For the last several years, on or around Sept. 11, thousands of runners in dozens of cities around the world lace up their running shoes and hit the pavement for the 9/11 Heroes Run.
Like many things, this year, those runs will look significantly different, with virtual or socially distanced races across the country and globe. Still, the mission remains the same — remembering and honoring the heroes of 9/11.
The 9/11 Heroes run began in 2008 with about 500 runners, volunteers and spectators in the Philadelphia suburb Doylestown, Pa.
That suburb is the hometown of 1st Lt. Travis Manion, who was killed on Apr. 29, 2007, when he and his fellow Marines were ambushed while searching a suspected insurgent house in the Al Anbar province of Iraq. Leading the counterattack, Manion was hit by an enemy sniper as he pulled his wounded teammates to safety.
Before leaving for his second combat deployment to Iraq, Travis and a friend visited Rescue 1 in New York City, the fire company which lost nearly half of its men and women while responding to the World Trade Center on Sept. 11, 2001.
Travis’ sister Ryan, who serves as President of the , started in her brother’s honor, recalled him telling her about that trip to the storied firehouse.
“He told me, ‘I went there to thank them, and they couldn’t thank me enough for my service,’” Ryan Manion said.
During the visit, the firefighters at Rescue One gave Travis a fire hat. On the hat were the words “9/11 – Never Forget.”
“Remember, this is what we’re fighting for,” Travis said to his father as he passed along the fire hat for safekeeping before leaving for Iraq.
Travis was in his second year at the Naval Academy when the planes hit the Twin Towers and the Pentagon.
“When Travis and others entered their respective service academies, we were a nation at peace. But after 9/11, he and his classmates at the Naval Academy and others at West Point, the Air Force Academy and ROTC programs across the country knew as soon as they commissioned, they were going to be part of a war.”
A war that continues nineteen years later. More than 7,000 American soldiers have lost their lives in Afghanistan, Iraq, and Pakistan since 9/11.
That first 9/11 Heroes Run and the Travis Manion Foundation began as a labor of love.
“My mom started the organization, and for her, it was a way to channel the loss of her only son.
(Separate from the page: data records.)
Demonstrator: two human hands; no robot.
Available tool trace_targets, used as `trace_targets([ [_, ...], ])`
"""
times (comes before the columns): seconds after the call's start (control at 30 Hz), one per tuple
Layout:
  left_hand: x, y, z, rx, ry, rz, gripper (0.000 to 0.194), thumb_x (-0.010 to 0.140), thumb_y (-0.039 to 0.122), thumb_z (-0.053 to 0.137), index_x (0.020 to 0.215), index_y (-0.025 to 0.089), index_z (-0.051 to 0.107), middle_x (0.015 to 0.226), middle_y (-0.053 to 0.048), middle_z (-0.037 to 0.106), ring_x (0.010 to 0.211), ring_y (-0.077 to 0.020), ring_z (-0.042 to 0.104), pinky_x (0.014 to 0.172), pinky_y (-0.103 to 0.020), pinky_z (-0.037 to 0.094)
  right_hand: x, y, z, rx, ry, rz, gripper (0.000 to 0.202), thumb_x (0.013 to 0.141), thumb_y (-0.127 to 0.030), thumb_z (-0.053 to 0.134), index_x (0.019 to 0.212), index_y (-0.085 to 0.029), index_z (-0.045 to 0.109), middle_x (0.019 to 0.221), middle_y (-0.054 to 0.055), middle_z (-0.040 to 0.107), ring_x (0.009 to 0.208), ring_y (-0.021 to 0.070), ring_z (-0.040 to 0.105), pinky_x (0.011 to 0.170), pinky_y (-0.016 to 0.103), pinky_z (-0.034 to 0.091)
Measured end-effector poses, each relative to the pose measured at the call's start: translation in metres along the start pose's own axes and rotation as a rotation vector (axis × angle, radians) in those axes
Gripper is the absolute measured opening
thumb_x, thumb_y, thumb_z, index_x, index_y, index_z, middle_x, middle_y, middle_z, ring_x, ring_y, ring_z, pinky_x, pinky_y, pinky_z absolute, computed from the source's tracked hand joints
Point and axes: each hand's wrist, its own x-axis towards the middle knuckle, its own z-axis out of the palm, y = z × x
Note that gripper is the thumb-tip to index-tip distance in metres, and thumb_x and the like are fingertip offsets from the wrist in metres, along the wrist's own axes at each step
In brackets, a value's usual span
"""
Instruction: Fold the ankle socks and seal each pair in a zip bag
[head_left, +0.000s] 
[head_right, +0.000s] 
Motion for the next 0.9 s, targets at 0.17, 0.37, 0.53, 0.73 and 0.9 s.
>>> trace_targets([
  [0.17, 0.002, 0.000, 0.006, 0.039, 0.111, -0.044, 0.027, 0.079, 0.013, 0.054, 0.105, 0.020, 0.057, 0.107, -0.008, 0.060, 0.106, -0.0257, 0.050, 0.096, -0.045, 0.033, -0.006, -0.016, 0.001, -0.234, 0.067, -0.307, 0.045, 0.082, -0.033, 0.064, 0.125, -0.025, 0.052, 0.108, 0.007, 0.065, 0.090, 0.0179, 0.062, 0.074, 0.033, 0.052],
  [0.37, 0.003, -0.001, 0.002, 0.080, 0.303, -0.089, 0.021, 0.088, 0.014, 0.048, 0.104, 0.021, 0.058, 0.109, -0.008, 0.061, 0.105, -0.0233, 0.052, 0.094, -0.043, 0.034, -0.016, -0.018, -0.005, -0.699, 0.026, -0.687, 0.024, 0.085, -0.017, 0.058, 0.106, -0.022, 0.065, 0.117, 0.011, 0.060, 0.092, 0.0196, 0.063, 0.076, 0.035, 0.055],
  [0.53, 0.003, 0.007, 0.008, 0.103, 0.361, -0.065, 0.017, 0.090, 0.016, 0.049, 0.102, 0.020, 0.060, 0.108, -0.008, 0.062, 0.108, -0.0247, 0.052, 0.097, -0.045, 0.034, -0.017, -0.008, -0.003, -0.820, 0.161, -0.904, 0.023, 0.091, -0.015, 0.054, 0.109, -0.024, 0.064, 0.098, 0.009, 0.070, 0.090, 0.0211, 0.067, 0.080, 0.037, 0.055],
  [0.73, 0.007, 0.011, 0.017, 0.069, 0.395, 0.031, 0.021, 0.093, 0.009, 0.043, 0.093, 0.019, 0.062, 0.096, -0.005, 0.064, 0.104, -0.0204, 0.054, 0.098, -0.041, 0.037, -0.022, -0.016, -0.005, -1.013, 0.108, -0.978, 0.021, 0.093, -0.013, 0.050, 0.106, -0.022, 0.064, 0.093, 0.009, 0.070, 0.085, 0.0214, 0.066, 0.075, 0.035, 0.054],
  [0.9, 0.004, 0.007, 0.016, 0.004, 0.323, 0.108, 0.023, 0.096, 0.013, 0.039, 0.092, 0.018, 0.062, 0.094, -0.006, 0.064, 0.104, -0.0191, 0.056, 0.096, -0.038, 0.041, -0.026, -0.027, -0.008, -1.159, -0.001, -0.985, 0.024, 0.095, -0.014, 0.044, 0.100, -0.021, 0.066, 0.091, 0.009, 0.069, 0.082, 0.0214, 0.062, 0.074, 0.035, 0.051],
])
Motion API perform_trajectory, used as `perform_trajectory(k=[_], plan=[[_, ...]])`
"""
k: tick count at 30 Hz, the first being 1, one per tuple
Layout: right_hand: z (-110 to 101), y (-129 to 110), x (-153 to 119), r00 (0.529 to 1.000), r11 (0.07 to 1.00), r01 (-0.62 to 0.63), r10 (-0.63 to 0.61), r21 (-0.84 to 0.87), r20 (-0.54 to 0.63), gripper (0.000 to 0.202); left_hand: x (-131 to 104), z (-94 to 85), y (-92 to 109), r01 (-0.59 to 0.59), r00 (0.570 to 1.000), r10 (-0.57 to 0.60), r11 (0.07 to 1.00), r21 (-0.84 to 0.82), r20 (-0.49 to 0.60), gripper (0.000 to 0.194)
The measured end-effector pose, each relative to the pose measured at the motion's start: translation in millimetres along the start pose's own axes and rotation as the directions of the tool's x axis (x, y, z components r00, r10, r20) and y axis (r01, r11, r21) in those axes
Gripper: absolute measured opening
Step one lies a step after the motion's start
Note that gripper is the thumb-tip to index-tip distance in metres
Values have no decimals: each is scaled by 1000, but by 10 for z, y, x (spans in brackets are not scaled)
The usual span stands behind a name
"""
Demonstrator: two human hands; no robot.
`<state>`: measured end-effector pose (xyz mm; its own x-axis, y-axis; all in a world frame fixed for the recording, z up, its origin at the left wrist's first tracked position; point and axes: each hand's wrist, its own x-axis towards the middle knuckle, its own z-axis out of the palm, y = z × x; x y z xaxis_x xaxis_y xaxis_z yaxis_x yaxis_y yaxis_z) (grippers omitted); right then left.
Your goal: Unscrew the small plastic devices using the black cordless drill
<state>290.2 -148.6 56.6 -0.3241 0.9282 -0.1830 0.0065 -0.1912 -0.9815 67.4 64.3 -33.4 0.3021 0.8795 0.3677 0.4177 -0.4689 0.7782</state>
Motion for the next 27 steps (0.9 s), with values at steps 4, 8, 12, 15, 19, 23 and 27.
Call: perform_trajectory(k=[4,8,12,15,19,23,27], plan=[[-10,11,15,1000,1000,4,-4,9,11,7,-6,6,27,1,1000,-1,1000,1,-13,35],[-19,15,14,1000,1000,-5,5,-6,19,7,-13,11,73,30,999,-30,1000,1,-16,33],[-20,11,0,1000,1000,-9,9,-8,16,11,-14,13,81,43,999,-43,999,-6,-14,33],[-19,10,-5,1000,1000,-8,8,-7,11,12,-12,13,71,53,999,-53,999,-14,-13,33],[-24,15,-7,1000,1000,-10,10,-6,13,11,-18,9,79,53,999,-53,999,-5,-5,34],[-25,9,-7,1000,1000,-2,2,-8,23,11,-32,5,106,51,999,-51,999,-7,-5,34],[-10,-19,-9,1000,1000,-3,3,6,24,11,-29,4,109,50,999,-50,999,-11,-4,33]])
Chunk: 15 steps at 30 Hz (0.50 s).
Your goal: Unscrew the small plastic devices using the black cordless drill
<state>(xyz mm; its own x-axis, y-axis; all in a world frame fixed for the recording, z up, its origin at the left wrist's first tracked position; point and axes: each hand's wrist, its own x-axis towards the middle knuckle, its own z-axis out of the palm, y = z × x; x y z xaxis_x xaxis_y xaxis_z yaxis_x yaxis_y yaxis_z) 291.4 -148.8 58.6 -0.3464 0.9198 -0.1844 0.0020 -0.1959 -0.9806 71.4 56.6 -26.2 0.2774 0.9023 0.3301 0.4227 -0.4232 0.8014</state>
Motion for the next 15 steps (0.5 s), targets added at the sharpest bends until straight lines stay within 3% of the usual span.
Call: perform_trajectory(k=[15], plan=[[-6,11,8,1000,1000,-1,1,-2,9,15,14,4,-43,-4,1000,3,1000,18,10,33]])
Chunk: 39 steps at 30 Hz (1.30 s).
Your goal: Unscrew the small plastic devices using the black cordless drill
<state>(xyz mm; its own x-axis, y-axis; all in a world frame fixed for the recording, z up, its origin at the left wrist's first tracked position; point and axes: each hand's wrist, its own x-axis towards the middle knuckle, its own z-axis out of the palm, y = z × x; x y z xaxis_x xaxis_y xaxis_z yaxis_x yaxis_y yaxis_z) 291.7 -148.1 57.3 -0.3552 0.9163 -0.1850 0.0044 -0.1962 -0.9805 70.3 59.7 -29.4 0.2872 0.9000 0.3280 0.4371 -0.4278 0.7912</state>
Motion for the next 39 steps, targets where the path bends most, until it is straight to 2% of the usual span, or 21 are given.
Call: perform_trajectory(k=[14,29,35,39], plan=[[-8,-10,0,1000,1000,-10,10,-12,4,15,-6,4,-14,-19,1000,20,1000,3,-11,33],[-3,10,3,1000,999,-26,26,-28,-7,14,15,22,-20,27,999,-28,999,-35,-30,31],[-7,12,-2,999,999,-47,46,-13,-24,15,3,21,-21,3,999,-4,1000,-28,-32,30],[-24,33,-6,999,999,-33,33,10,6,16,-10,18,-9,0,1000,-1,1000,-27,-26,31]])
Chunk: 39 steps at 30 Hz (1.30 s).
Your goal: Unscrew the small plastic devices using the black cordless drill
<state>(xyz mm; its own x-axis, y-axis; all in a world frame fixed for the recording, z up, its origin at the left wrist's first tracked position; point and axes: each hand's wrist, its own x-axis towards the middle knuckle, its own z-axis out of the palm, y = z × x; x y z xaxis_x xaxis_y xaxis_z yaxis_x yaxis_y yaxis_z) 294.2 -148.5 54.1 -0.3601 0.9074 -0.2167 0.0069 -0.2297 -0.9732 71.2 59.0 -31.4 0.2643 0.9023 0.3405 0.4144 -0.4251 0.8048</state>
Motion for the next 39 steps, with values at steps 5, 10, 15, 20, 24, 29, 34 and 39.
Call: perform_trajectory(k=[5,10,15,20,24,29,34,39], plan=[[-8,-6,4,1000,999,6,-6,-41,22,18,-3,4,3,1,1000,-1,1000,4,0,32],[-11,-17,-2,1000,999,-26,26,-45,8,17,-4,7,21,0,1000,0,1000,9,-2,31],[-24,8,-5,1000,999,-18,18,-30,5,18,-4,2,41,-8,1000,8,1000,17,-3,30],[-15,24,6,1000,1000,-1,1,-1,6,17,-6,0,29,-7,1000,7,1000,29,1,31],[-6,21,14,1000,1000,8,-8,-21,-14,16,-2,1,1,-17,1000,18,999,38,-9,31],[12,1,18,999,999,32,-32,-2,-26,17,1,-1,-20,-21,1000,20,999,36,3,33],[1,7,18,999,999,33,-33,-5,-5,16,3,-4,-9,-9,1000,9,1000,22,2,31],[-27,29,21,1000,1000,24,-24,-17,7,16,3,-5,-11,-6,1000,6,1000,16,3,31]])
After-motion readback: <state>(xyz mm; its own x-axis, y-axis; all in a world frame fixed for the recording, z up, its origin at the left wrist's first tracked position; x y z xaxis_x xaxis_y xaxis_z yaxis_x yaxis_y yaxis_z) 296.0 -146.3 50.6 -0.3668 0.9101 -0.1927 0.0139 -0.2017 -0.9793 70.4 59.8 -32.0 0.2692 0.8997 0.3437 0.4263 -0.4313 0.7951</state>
I think the rest of the family saw it as a small, local organization in the Philadelphia area, but my mom had much bigger plans,” said Ryan.
By 2009, the race was run in two locations. In 2010, that number grew to 17 races across the country.
Ryan and Travis’s mother, Janet, kept dreaming big.
“Imagine if we had one of these in every state across the country,” Ryan remembered her mother saying. “I want the 9/11 Heroes Run to be the Susan G. Komen Race for the Cure for the military community.”
Janet Manion, who passed away after a battle with cancer in 2012, would be proud of what that humble 2008 race in Doylestown has become.
In 2019, the 9/11 Heroes Run was held in more than 90 cities worldwide, with more than 60,000 runners taking part.
And while this year, most races across the country have transitioned to virtual participation, with a small number of cities scheduled to still host physical races with designated safety protocols in place, the mission remains.
“It’s our responsibility to ensure our next generation never forgets the sacrifices of our veterans, active-duty military, first responders, and civilians who were affected by the attacks on 9/11 and those who continue to step up after that date,” said Ryan.
She added, “This is so much more than a 5k run. It’s not about a run; this is about awareness and touching communities across the country with that same sense of spirit.”
A sense of spirit this country could very much use in 2020.
“This year more than ever, we need that. We are a fractured nation right now, and you think back to Sept. 12, 2001, and how we all felt connected, and we were all going to get through it together. With everything happening in the world right now, we need to recreate that spirit in any way we can.”